When I was in grad school and about to become a college teacher, an older more experienced teacher gave me some very potent words of wisdom. "Shane," she said, "never teach a story or a poem that you really love. Your students will just shit all over it." Now, it's pretty obvious that this is a figurative expression, as I'm sure most students have toilet paper at home, but it's also pretty true.
Since I've been teaching for 4 1/2 years, Tim O'Brien's The Things They Carried has been "boring and redundant," Ralph Ellison's The Invisible Man has been "stupid," and some of my favorite poetry has been described as a waste of time. I still teach it, though--all of it--because I think those stories and poems are important, even if 18-22 year-olds think it's dumb or boring to read about actual human suffering.
This morning I taught "The Ones Who Walk Away from Omelas" by Ursula Le Guin. In short, it's a story that is set in a town where everyone is happy and no one suffers ever. They have no need for a lot of the laws and social structures that we are all familiar with because they are all so happy.
However, this happiness is all predicated on an undisclosed arrangement the town has made with someone or something. The only way the town can remain joyful and painless is for one child, a scapegoat, to be held in captivity and treated poorly.
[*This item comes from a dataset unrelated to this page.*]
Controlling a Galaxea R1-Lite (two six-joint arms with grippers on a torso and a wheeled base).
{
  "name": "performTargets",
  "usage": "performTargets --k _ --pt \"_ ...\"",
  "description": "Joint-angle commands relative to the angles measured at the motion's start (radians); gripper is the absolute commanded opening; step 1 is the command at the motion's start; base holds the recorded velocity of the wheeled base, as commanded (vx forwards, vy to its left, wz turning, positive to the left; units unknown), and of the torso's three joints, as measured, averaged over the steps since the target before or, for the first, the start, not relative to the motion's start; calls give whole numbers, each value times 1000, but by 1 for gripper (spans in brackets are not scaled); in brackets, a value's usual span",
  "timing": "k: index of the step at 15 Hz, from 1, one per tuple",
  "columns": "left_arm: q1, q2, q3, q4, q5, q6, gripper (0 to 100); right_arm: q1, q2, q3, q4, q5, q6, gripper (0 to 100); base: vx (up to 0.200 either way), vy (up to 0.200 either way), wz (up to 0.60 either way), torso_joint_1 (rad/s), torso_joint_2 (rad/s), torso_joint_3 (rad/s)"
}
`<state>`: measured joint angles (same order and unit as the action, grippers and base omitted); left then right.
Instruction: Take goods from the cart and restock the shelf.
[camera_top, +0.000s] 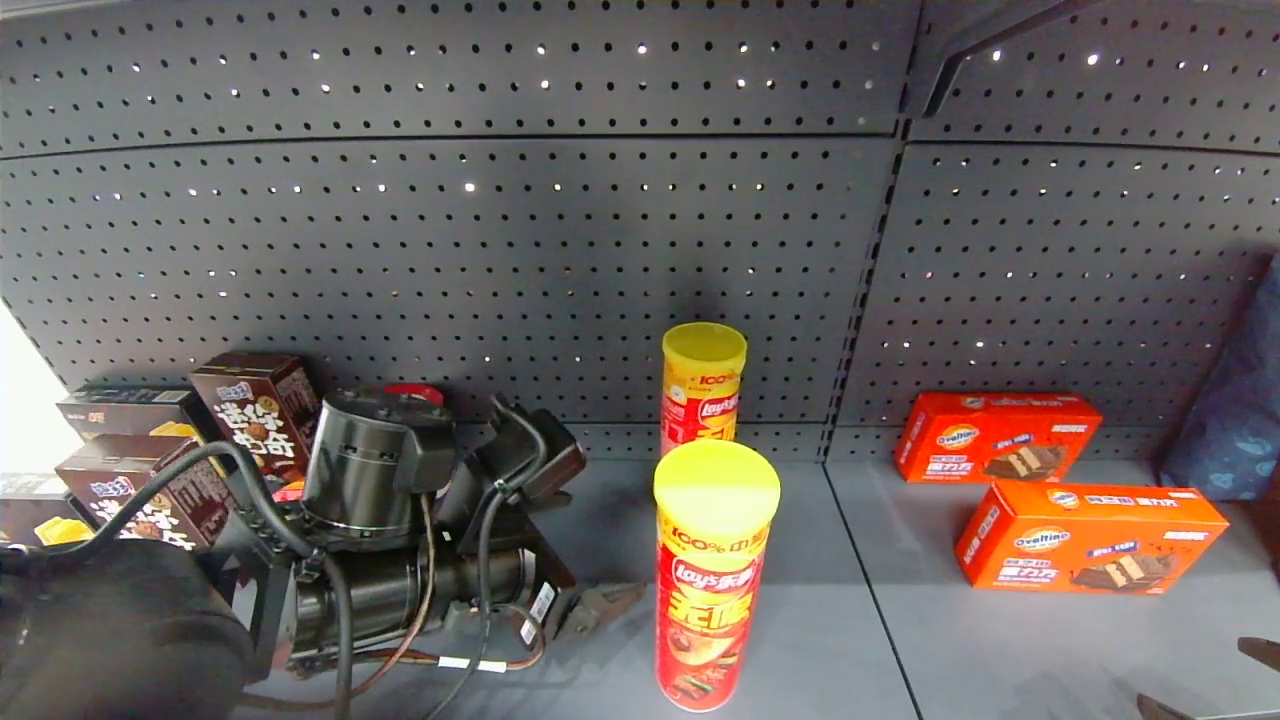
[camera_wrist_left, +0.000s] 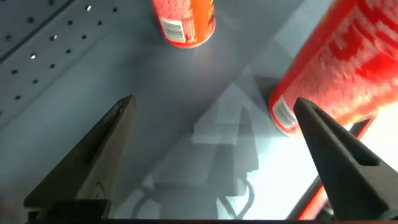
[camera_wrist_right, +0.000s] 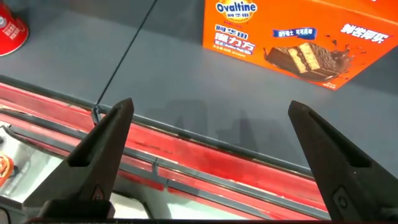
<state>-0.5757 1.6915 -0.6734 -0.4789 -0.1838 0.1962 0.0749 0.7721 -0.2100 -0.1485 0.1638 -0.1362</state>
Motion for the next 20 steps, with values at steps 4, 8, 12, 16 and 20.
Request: performTargets --k 4,8,12,16,20 --pt "-13 30 6 0 0 0 100 -1 3 4 0 0 0 100 0 0 0 0 0 0" --pt "-16 31 9 0 -2 2 100 -4 -1 11 0 0 0 100 0 0 0 0 0 0" --pt "-30 36 8 0 -2 0 100 -4 -1 12 0 0 0 100 0 0 0 0 0 0" --pt "-30 36 9 0 0 0 100 -4 -2 15 0 0 0 100 0 0 0 0 0 0" --pt "-18 11 43 0 1 -3 100 -4 -4 12 0 0 0 100 0 0 0 0 0 0"
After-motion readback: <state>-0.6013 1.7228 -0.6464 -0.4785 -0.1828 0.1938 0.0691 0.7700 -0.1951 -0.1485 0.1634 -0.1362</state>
He/ she is malnourished and psychologically abused in the basement of a building in town. The happiness of the majority depends on the suffering of this one, poor child.
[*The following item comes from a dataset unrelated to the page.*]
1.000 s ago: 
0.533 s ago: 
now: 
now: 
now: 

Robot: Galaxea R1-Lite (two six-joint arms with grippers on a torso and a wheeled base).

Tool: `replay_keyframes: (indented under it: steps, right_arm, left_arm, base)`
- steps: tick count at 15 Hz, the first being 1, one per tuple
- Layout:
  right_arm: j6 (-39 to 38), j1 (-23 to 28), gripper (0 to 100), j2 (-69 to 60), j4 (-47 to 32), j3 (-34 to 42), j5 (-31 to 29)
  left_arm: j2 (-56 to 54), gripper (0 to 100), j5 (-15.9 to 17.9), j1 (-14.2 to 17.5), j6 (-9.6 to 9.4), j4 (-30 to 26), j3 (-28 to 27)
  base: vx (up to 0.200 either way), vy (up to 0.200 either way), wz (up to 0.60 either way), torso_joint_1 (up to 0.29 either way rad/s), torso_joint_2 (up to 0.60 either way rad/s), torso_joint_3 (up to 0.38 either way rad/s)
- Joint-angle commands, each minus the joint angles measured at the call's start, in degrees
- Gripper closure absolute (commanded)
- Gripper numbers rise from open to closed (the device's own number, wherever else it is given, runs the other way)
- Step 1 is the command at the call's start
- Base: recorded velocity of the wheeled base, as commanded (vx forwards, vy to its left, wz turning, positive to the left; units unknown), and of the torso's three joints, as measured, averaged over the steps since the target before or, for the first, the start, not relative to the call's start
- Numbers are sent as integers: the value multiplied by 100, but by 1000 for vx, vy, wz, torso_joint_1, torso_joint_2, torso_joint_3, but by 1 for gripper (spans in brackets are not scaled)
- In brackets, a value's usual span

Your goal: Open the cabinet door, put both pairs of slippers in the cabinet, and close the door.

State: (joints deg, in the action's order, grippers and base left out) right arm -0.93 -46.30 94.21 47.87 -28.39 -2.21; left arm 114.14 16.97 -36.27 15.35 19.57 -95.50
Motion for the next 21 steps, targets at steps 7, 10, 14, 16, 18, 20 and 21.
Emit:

When the people of the town reach a certain age, they are taken to the child so they can see the reason/ vehicle for their happiness. Then the people of Omelas have to decide whether to stay, knowing their happiness comes at the expense of another's misery, or go, knowing that to leave is to live a normal life filled with uncertainty and suffering.
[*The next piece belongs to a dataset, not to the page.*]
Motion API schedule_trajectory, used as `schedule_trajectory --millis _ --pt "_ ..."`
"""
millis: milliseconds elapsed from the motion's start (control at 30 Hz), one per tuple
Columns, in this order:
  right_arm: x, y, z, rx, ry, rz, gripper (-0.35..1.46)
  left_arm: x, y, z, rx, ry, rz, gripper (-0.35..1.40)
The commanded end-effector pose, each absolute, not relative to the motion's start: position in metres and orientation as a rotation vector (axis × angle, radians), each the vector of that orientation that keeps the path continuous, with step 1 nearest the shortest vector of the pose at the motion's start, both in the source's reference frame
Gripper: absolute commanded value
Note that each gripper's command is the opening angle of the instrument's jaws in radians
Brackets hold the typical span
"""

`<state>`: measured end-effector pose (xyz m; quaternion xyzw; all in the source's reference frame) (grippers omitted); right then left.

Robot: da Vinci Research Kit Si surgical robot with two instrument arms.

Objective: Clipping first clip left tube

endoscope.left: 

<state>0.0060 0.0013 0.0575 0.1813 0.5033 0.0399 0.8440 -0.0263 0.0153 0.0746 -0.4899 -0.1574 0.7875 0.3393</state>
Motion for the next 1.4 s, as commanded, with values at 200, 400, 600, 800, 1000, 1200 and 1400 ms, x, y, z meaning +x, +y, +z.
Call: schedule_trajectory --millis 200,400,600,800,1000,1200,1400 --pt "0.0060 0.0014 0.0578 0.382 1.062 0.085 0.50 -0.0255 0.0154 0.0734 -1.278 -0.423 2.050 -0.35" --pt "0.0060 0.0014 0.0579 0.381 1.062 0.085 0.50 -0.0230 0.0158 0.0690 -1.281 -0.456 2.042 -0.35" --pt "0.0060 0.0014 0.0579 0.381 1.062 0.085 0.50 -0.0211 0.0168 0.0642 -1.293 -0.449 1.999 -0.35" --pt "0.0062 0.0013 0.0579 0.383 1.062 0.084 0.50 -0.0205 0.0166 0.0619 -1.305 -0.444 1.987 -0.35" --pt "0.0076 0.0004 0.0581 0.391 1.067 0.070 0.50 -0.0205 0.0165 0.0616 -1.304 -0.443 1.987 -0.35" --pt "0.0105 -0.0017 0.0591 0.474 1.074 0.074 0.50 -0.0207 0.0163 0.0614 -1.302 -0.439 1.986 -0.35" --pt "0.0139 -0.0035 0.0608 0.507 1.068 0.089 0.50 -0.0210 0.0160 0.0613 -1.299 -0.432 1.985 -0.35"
The story is obviously a parable/ allegory for injustices in contemporary society. It speaks directly to how we are able to live our lives knowing that there are people who suffer. In a capitalist society, one may argue, we must have a lower class in order for there to be an upper class. We are so willing to actively ignore injustice in order to live comfortable lives. I'm guilty. You're guilty. We all are on some level. We don't like to think of the kid in the basement, or the tent city in the poor part of town, or the gangs that roam the streets--banded together for a sense community because their other community rejected them.
But the students in that class didn't shit on that story. They responded pretty well to it, and they picked up on the themes pretty quickly, and we had a nice conversation. But yesterday, in another class, a student confessed to me that she didn't know what topic to address in her op-ed.
For the assignment, I asked students to consider the issue about which they could not remain silent--the thing that makes them angry or sad or distraught or whatever. This student admitted to me that there is not a thing that makes her sad for another person because those injustices don't effect her. She knows they exist, but they don't impact her personally, so there is not emotional reaction.
And I realized that for maybe the first time in my life, I had met a citizen of Omelas. In every way, she said to me, "I am aware of the pain and suffering in the world, but it doesn't bother me because I am not in pain and I am not suffering." She has been shown the abused and neglected child in the basement beneath the streets of Omelas, and still she chooses to stay.
I wonder, though, if she's very different from the rest of us. Is it that she's just the honest one? Don't we all have a cause? Don't we all want more for the people we share the planet with, or at least for the planet itself?
I don't know, man. I'm not asking for anyone to fix anything by themselves. I just want somebody to feel something. I think we're in real trouble if empathy is something that is foreign to us.